Transcribe exactly every line from the one with "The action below" to the last line of the listing below, including both.

(SUPPLIED DATA):
......

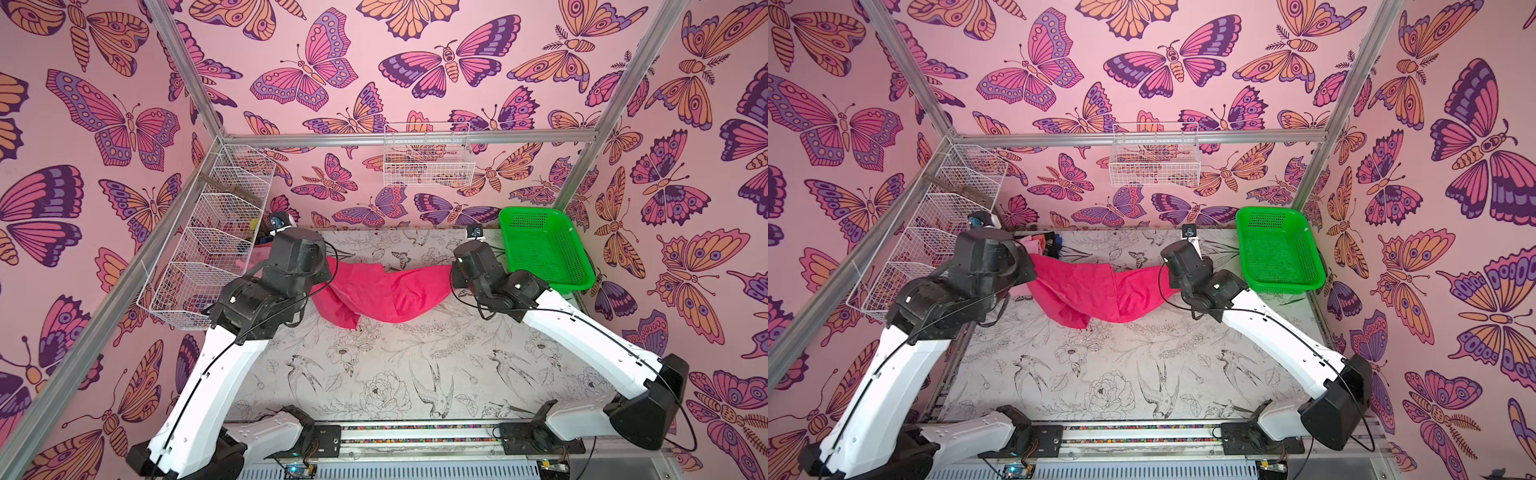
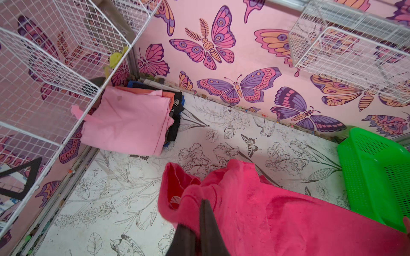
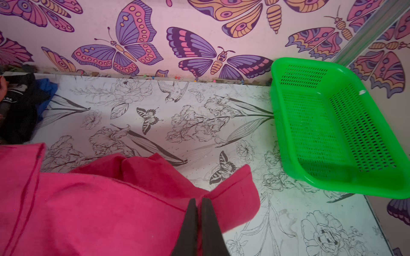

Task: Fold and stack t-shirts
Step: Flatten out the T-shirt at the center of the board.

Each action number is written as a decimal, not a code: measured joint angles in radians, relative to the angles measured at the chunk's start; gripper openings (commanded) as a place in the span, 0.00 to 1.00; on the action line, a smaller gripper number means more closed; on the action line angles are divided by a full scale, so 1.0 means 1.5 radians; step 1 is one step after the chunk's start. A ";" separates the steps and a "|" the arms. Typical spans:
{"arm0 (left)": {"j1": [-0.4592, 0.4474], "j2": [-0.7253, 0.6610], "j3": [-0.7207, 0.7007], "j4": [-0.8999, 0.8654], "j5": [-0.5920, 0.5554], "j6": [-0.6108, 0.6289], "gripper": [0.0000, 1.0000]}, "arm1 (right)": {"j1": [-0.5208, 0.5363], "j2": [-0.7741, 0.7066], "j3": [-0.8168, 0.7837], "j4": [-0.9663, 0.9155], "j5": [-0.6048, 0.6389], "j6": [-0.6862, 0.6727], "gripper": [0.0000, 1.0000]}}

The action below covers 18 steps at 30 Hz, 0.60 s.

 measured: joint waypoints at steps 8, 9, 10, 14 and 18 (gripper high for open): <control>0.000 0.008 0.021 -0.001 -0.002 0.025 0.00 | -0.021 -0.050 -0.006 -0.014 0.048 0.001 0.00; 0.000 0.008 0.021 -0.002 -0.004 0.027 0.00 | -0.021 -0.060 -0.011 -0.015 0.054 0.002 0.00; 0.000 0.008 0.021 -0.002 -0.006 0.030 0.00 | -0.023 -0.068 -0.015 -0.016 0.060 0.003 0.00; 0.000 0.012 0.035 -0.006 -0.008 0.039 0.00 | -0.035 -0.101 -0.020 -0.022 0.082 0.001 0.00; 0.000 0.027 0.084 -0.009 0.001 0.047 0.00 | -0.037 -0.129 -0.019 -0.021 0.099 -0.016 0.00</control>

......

(EXERCISE RESPONSE):
The action below covers 18 steps at 30 Hz, 0.60 s.

 measured: joint waypoints at steps 8, 9, 10, 14 and 18 (gripper high for open): <control>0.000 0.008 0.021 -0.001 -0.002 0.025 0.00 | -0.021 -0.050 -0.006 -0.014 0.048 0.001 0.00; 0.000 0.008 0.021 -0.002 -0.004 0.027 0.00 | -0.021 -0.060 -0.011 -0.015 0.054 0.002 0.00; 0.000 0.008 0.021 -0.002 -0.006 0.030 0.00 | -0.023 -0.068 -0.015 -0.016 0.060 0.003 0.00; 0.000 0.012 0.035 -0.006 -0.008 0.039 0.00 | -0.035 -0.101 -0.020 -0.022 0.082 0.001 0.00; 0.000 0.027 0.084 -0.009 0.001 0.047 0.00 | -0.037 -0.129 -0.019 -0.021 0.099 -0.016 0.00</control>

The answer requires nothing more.